## TASK TO CARRY OUT
The full listing below should be copied verbatim.

----

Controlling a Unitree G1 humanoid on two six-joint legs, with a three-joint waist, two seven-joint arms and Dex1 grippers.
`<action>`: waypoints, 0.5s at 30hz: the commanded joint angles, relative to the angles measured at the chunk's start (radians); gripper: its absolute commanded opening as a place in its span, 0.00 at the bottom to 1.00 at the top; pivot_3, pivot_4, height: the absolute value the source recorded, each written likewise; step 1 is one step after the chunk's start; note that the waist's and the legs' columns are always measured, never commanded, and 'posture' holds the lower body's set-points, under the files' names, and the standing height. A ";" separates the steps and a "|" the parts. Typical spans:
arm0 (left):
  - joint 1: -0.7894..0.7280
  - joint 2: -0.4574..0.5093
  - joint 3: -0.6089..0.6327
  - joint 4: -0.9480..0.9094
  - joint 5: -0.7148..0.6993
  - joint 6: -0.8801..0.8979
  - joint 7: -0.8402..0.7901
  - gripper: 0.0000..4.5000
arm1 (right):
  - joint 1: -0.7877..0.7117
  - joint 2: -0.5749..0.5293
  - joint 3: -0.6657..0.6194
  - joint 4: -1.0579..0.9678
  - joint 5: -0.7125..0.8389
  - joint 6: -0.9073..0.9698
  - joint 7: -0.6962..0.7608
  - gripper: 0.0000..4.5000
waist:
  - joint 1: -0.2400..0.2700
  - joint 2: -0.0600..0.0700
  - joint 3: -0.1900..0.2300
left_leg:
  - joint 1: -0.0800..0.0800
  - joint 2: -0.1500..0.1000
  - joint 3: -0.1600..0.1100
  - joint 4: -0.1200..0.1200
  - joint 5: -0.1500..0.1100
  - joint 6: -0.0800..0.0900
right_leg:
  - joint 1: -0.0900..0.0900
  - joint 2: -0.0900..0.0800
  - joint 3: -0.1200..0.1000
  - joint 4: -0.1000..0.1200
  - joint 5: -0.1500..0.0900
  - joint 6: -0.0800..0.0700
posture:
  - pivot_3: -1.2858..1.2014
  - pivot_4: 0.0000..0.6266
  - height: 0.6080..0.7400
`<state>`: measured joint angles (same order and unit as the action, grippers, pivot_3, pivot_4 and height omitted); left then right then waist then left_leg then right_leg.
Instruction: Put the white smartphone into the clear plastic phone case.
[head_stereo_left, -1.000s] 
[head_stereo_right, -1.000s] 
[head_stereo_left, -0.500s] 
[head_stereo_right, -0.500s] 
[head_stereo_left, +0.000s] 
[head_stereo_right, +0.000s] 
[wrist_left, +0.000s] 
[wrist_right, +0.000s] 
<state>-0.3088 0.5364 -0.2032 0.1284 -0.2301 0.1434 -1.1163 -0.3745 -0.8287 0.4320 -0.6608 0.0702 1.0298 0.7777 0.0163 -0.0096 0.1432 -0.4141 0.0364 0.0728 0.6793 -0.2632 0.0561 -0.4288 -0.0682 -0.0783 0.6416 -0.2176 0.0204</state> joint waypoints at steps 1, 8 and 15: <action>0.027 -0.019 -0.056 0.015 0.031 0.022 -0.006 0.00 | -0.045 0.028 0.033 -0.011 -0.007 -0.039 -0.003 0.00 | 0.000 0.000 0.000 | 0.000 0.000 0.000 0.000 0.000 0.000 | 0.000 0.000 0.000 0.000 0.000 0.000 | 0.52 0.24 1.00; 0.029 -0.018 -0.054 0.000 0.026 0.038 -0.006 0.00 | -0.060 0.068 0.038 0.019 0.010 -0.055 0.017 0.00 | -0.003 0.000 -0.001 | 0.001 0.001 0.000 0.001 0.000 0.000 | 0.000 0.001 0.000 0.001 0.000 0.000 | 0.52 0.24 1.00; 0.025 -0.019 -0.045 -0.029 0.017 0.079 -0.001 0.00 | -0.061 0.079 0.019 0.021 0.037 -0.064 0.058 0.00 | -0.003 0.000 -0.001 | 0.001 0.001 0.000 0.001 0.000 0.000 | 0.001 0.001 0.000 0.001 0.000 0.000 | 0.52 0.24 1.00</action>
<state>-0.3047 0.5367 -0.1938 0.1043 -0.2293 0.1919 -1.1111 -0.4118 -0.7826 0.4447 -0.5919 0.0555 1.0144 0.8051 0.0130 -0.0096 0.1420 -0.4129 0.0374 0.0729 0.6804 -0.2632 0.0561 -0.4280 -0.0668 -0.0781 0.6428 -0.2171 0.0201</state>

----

## WRITTEN SOLUTION
Controlling a Unitree G1 humanoid on two six-joint legs, with a three-joint waist, two seven-joint arms and Dex1 grippers.
`<action>`: waypoints, 0.5s at 30hz: the commanded joint angles, relative to the angles measured at the chunk's start (radians); gripper: its absolute commanded opening as a place in its span, 0.00 at the bottom to 1.00 at the top; pivot_3, pivot_4, height: the absolute value the source recorded, each written likewise; step 1 is one step after the chunk's start; note that the waist's and the legs' columns are always measured, never commanded, and 'posture' holds the lower body's set-points, under the files' names, and the standing height. A ";" separates the steps and a "|" the parts. Typical spans:
arm0 (left):
  - joint 1: -0.7894..0.7280
  - joint 2: -0.4574..0.5093
  - joint 3: -0.6089..0.6327
  - joint 4: -0.9480..0.9094
  - joint 5: -0.7148..0.6993
  - joint 6: -0.8801..0.8979
  - joint 7: -0.8402..0.7901
  - gripper: 0.0000..4.5000
arm1 (right):
  - joint 1: -0.7877..0.7117
  - joint 2: -0.5749..0.5293
  - joint 3: -0.6657..0.6194
  - joint 4: -1.0579..0.9678
  - joint 5: -0.7125..0.8389
  - joint 6: -0.9073..0.9698
  - joint 7: -0.6962..0.7608
  - gripper: 0.0000..4.5000
waist:
  - joint 1: -0.2400..0.2700
  - joint 2: -0.0600..0.0700
  - joint 3: -0.1900..0.2300
left_leg:
  - joint 1: -0.0800..0.0800
  - joint 2: -0.1500..0.1000
  - joint 3: -0.1600..0.1100
  - joint 4: -0.1200..0.1200
  - joint 5: -0.1500..0.1100
  - joint 6: -0.0800..0.0900
right_leg:
  - joint 1: -0.0900..0.0900
  - joint 2: -0.0900..0.0800
  - joint 3: -0.1200..0.1000
  - joint 4: -0.1000..0.1200
  - joint 5: -0.1500..0.0900
  - joint 6: -0.0800..0.0700
posture:
  - pivot_3: -1.2858..1.2014
  - pivot_4: 0.0000..0.6266
  - height: 0.6080..0.7400
`<state>`: measured joint angles (same order and unit as the action, grippers, pivot_3, pivot_4 and height omitted); left then right then waist then left_leg then right_leg.
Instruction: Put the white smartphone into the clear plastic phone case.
[head_stereo_left, -1.000s] 
[head_stereo_right, -1.000s] 
[head_stereo_left, -0.500s] 
[head_stereo_right, -0.500s] 
[head_stereo_left, +0.000s] 
[head_stereo_right, +0.000s] 
[wrist_left, +0.000s] 
[wrist_right, +0.000s] 
<state>-0.3088 0.5364 -0.2032 0.1284 -0.2301 0.1434 -1.1163 -0.3745 -0.8287 0.4320 -0.6608 0.0702 1.0298 0.7777 0.0163 -0.0096 0.1432 -0.4141 0.0364 0.0728 0.6793 -0.2632 0.0561 -0.4288 -0.0682 -0.0783 0.6416 -0.2176 0.0204</state> joint waypoints at steps 1, 8 and 15: <action>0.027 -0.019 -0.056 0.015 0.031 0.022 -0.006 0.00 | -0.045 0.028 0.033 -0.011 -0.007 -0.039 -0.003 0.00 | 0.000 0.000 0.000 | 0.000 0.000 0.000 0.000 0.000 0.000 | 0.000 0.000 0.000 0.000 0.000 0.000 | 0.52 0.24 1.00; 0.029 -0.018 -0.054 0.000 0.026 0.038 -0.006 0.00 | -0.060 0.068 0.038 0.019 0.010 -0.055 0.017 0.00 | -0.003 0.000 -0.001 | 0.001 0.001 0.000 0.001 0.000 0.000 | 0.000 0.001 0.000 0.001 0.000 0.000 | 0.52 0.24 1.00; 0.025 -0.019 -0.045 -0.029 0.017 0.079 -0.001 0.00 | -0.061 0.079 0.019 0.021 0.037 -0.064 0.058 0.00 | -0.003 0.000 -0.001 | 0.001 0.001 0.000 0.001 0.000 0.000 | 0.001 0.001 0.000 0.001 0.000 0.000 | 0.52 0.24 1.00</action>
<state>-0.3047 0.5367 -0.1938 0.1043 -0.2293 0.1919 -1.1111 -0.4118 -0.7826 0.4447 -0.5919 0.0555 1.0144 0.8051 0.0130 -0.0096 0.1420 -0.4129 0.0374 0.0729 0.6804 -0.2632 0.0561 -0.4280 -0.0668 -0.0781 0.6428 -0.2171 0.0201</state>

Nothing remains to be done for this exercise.